The way you can tell a "B" Western -- and this IS a B Western -- is not always the actors. This movie has a pretty good cast. Joel McCrea (who should have never gone into Westerns in my view) is a really good actor...and he is good here. The supporting cast is pretty decent, too -- Vera Miles, Lloyd Bridges (in his bad-guy era), Wallace Ford, Edgar Buchanan, and Peter Graves. And they do their jobs well.And, it's not always the story the makes a movie a B movie...although the story here is -- as a couple of other reviewers pointed out -- a little too simplistic.Sometimes it's just the lack of care that is taken in the production. For example the first day the new railroad comes into town it's on tracks rather overgrown with weeds. Or the high mountains outside Wichita...high mountains in Kansas??? In other words, throw a Western together. It's the 1950s and Westerns are hot. It'll get good box office...and it did. Today this little Western would go nowhere at the box office. I doubt it would even make into theatres. But, that's not to say it's unwatchable. It's slightly better than the average mid-1950s Western.

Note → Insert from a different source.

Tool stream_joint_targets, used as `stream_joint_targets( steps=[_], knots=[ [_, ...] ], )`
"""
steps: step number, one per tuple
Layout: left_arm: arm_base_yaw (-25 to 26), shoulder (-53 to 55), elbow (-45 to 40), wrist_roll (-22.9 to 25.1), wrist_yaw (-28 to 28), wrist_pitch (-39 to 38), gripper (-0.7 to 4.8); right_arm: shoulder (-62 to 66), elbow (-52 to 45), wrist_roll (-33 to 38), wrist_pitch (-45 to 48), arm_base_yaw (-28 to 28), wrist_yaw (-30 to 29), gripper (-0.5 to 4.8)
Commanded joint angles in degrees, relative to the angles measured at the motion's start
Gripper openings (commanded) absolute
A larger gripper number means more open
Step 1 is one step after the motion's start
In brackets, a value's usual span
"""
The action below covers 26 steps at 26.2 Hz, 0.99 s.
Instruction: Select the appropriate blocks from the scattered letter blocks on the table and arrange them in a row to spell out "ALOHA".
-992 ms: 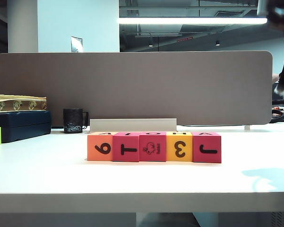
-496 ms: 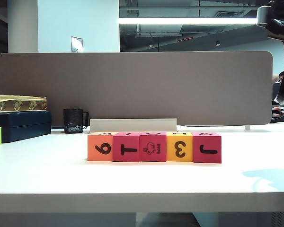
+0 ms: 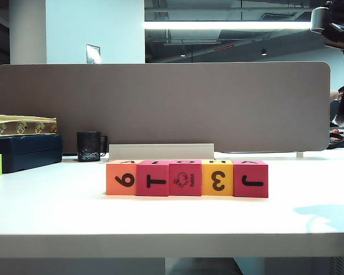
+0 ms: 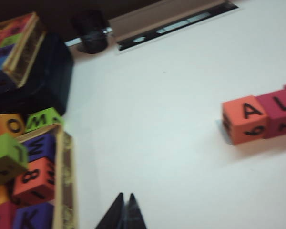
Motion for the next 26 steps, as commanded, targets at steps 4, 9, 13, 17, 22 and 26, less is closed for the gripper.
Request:
stream_joint_targets(
  steps=[4,9,13,17,22,26],
  knots=[
    [23.4,-9.7,-22.9,-11.4,16.7,33.2,-0.05,-0.1,0.2,0.2,0.6,0.0,0.1,-0.05],
    [27.6,-16.0,-32.4,-16.1,16.5,34.2,-0.05,-0.1,0.2,0.2,0.6,0.0,0.0,-0.05],
    [27.9,-19.8,-35.0,-16.8,16.1,30.2,-0.05,-0.1,0.2,0.2,0.6,0.0,0.0,-0.05],
    [27.9,-22.7,-35.0,-14.6,16.0,28.0,-0.05,-0.1,0.3,0.2,0.7,0.0,0.1,-0.05],
    [27.8,-22.7,-35.0,-13.7,16.3,24.7,-0.05,-0.1,0.3,0.2,0.6,0.0,0.0,-0.05],
    [27.8,-22.7,-35.0,-11.4,16.7,20.3,-0.05,-0.1,0.3,0.2,0.6,0.0,0.0,-0.05]
  ],
)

jacques tourneur, of Cat People fame, might seem an unlikely candidate to helm an above average B+ western. But that was the case in 1955 with Wichita, about the early days of Wyatt Earp. Some liberties with the facts are taken, including the notion that Earp had never worn a badge before he arrived in the Texas cowtown. In fact, Earp was the marshal of Ellsworth, Kansas in 1875 and was wooed away by the larger Wichita - even as Dodge City would then talk him into moving there. Many incidents in this film actually took place in Ellsworth, as the two towns are 'collapsed' into one another. That aside, the film is fine - whether individual things we see happened in one town or the other, the point is that the savvy screenplay conveys a strong understanding of the politics in such a city, and with no simple good guys in white hats or badguys in black ones, we realize that Earp had more problem with greedy townspeople than with outlaws. Bat Masterson (whom he actually knew from buffalo hunting days) becomes a deputy though he really wants to be a newspaperman, and while that had not yet occurred to him, Bat would, after leaving the rest, become a famous sportwriter in New York. One terrific sequence involves the attempt of a corrupt businessman to hire a pair of gunmen to kill Wyatt, though they turn out to be two of his brothers, and this incident really did take place. Joel McCrea makes a sturdy Earp (he later played Bat in gunfight at dodge city), and Keith Larson is fine as the young Bat. Great title song, by the way, by Tex Ritter. As to the upper level of B westerns in the fifties, they really don't get much better than this.